From the data underneath, reproduce exactly the stretch that begins at the line with "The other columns" and ends after the line with "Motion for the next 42".

▸ EXTRACTED ENTRIES

● ● ● ● ●

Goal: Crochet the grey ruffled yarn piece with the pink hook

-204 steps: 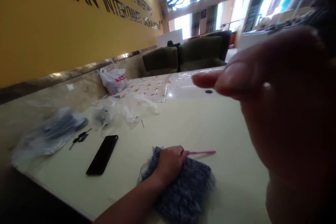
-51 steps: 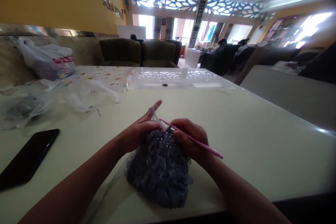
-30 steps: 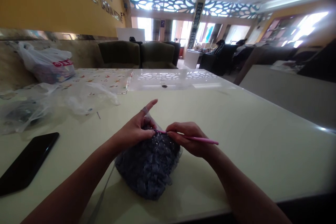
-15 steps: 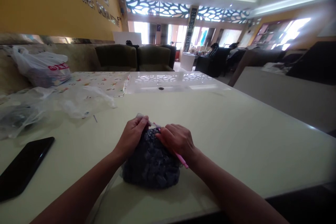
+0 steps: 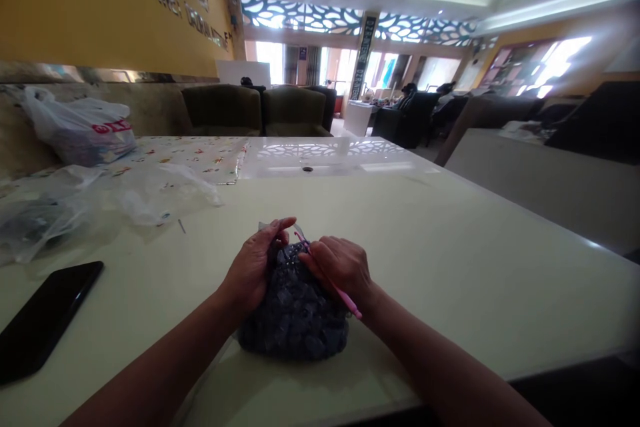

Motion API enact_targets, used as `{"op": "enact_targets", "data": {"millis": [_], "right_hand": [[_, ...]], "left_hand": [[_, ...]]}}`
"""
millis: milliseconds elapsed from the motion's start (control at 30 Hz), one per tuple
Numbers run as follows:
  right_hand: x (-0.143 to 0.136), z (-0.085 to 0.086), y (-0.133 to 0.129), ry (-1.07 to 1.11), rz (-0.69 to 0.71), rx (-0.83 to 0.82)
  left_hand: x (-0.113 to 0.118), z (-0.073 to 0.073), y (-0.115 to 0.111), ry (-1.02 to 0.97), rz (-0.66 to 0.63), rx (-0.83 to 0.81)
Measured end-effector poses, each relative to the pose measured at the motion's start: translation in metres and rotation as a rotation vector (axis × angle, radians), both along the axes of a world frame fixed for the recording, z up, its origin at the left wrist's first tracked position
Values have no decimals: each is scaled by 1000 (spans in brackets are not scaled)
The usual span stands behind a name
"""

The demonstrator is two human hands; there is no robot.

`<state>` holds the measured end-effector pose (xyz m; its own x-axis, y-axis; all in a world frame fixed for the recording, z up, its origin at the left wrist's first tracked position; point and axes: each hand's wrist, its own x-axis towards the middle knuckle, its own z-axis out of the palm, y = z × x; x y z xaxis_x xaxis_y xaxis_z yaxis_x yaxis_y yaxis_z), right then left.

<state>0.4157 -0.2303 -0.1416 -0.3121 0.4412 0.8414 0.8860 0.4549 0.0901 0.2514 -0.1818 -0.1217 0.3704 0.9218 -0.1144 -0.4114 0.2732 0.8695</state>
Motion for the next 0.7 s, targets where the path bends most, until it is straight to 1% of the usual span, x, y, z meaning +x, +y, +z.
{"op": "enact_targets", "data": {"millis": [67,133,200,233,267,300,367,433,467,533,600,633,700], "right_hand": [[0,-1,2,-24,-10,-1],[-1,-4,3,-50,-18,4],[-5,-7,3,-64,-48,7],[-8,-9,3,-63,-75,5],[-10,-10,2,-60,-106,3],[-12,-11,1,-50,-138,2],[-13,-12,-1,-29,-161,17],[-11,-12,-2,-17,-89,53],[-9,-11,-2,-11,-19,65],[-4,-8,-1,27,150,52],[0,-5,-1,133,289,-28],[1,-4,-1,200,335,-82],[2,-2,-2,313,391,-182]], "left_hand": [[0,-1,-2,69,10,67],[1,-1,-5,181,33,195],[2,-1,-8,282,89,323],[3,-2,-9,305,120,345],[4,-4,-10,300,141,328],[5,-5,-10,265,149,275],[7,-7,-10,135,110,96],[9,-7,-10,19,18,-65],[9,-5,-9,-18,-34,-120],[8,-1,-7,-44,-110,-174],[6,3,-6,-50,-134,-184],[4,4,-5,-38,-128,-163],[0,3,-2,24,-97,-63]]}}
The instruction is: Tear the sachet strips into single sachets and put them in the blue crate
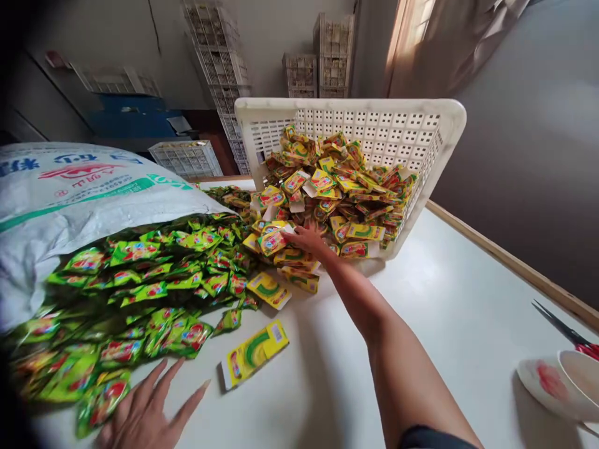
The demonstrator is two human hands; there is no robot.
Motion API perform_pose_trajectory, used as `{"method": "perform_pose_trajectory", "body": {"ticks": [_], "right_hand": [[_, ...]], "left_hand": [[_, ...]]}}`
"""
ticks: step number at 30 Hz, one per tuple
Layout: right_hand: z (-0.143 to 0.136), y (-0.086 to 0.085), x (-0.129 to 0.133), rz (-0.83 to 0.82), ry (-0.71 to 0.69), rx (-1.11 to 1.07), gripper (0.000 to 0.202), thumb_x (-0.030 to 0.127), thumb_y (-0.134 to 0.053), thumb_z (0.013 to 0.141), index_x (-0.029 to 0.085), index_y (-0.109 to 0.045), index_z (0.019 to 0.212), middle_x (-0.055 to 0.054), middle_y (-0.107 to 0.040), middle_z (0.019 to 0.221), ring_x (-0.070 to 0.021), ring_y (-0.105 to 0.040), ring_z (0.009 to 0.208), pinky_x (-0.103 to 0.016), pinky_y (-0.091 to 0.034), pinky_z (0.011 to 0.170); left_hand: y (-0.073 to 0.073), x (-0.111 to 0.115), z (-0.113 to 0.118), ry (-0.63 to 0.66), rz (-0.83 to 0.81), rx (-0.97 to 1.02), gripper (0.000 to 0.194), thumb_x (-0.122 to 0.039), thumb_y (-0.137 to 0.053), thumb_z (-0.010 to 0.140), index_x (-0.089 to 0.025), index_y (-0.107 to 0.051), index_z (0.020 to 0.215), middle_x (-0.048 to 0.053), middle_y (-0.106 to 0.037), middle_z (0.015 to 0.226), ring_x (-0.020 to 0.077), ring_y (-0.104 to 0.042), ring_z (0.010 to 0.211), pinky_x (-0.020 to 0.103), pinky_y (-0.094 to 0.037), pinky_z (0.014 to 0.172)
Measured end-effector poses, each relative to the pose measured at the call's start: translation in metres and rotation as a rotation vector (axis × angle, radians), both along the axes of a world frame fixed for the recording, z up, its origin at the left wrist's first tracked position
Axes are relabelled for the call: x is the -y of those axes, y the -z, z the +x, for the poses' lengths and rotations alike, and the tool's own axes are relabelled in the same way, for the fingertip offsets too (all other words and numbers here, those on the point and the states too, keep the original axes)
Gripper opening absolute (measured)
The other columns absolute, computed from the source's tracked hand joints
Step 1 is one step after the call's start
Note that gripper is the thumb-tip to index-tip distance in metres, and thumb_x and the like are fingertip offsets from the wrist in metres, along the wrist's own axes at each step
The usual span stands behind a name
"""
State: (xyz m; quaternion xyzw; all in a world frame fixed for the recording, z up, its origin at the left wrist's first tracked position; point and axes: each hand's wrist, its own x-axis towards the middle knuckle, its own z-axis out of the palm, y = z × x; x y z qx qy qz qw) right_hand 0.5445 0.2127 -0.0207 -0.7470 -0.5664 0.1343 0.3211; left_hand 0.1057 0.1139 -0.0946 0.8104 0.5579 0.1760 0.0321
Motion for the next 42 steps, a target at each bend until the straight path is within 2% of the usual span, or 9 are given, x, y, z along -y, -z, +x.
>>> {"method": "perform_pose_trajectory", "body": {"ticks": [5,9,12,16,20,24,31,36,42], "right_hand": [[-0.05,0.007,0.053,-0.119,0.042,0.009,0.048,0.061,-0.065,0.082,0.033,-0.068,0.121,-0.007,-0.061,0.129,-0.0343,-0.045,0.127,-0.047,-0.034,0.104],[-0.088,-0.004,0.109,0.082,0.173,0.108,0.049,0.058,-0.057,0.089,0.026,-0.064,0.126,-0.012,-0.058,0.131,-0.0341,-0.042,0.129,-0.049,-0.033,0.105],[-0.119,-0.007,0.154,0.165,0.081,0.144,0.039,0.05,-0.05,0.095,0.019,-0.071,0.107,-0.013,-0.065,0.115,-0.0271,-0.053,0.113,-0.04,-0.04,0.099],[-0.149,0.004,0.199,-0.03,-0.105,0.18,0.038,0.039,-0.066,0.085,0.022,-0.067,0.119,-0.012,-0.065,0.118,-0.0267,-0.056,0.111,-0.038,-0.042,0.097],[-0.159,0.007,0.219,-0.091,0.062,-0.03,0.038,0.026,-0.064,0.084,0.021,-0.067,0.121,-0.012,-0.061,0.126,-0.0253,-0.06,0.109,-0.036,-0.046,0.094],[-0.192,-0.006,0.22,0.114,0.128,-0.331,0.037,0.042,-0.055,0.09,0.019,-0.067,0.117,-0.011,-0.064,0.118,-0.0218,-0.064,0.096,-0.035,-0.051,0.087],[-0.296,-0.014,0.185,0.116,-0.391,-0.302,0.04,0.05,-0.05,0.095,0.019,-0.071,0.105,-0.011,-0.069,0.114,-0.0214,-0.065,0.103,-0.032,-0.049,0.092],[-0.297,-0.015,0.117,0.005,-0.092,-0.08,0.039,0.041,-0.044,0.099,0.014,-0.062,0.12,-0.014,-0.07,0.113,-0.0262,-0.064,0.106,-0.036,-0.046,0.09],[-0.289,0.012,0.084,-0.147,-0.109,0.174,0.045,0.026,-0.069,0.082,0.016,-0.058,0.124,-0.016,-0.067,0.118,-0.031,-0.058,0.113,-0.04,-0.041,0.094]], "left_hand": [[-0.02,0.007,0.01,0.009,-0.078,-0.027,0.055,-0.051,-0.047,0.09,-0.019,-0.06,0.132,0.017,-0.051,0.145,0.0395,-0.044,0.129,0.059,-0.034,0.103],[-0.011,0.004,0.008,0.063,-0.004,0.072,0.049,-0.049,-0.053,0.088,-0.019,-0.064,0.125,0.015,-0.057,0.138,0.0367,-0.047,0.126,0.054,-0.035,0.105],[-0.005,0.001,0.007,0.085,0.062,0.191,0.044,-0.052,-0.059,0.083,-0.02,-0.068,0.113,0.015,-0.063,0.13,0.0349,-0.052,0.121,0.052,-0.037,0.105],[-0.012,0.0,0.01,0.105,-0.038,0.448,0.043,-0.055,-0.065,0.075,-0.02,-0.07,0.098,0.015,-0.069,0.118,0.0336,-0.056,0.118,0.051,-0.036,0.108],[-0.029,0.006,0.005,0.075,-0.203,0.695,0.041,-0.058,-0.066,0.071,-0.02,-0.071,0.085,0.012,-0.074,0.097,0.03,-0.064,0.098,0.046,-0.045,0.098],[-0.042,0.017,-0.007,0.068,-0.295,0.781,0.048,-0.065,-0.059,0.077,-0.019,-0.072,0.076,0.011,-0.075,0.083,0.0265,-0.068,0.085,0.039,-0.053,0.083],[-0.06,0.027,-0.008,0.116,-0.825,1.351,0.061,-0.063,-0.078,0.061,-0.013,-0.07,0.095,0.011,-0.076,0.09,0.0238,-0.071,0.078,0.033,-0.055,0.07],[-0.06,0.017,-0.015,-0.127,-0.73,1.516,0.063,-0.035,-0.092,0.042,-0.015,-0.065,0.095,0.005,-0.075,0.085,0.0194,-0.07,0.074,0.031,-0.054,0.073],[-0.065,0.015,-0.046,-0.167,-0.72,1.376,0.061,-0.034,-0.091,0.045,-0.016,-0.06,0.095,0.004,-0.074,0.08,0.0204,-0.069,0.069,0.033,-0.055,0.068]]}}
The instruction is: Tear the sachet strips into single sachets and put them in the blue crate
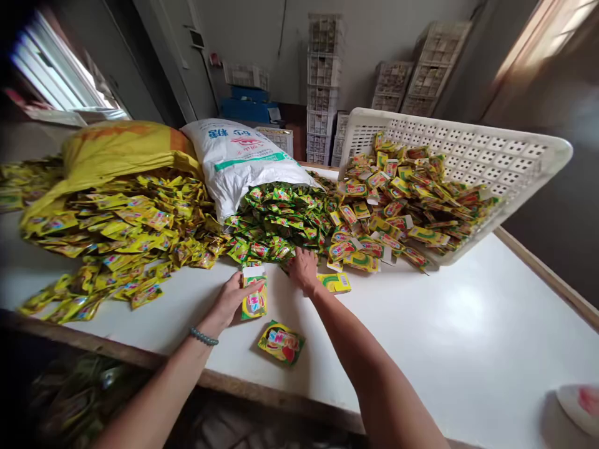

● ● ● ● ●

▸ THE COMPLETED TASK
The other columns absolute, computed from the source's tracked hand joints
Step 1 is one step after the call's start
Note that gripper is the thumb-tip to index-tip distance in metres, and thumb_x and the like are fingertip offsets from the wrist in metres, along the wrist's own axes at each step
The usual span stands behind a name
"""
State: (xyz m; quaternion xyzw; all in a world frame fixed for the recording, z up, its origin at the left wrist's first tracked position; point and axes: each hand's wrist, its own x-axis towards the middle knuckle, its own z-axis out of the palm, y = z × x; x y z qx qy qz qw) right_hand 0.5445 0.2127 -0.0207 -0.7470 -0.5664 0.1343 0.3211; left_hand 0.1057 0.1139 -0.0946 0.8104 0.5579 0.1760 0.0321
Motion for the next 42 steps, a target at each bend until the straight path is within 2% of the usual span, or 9 are given, x, y, z along -y, -z, +x.

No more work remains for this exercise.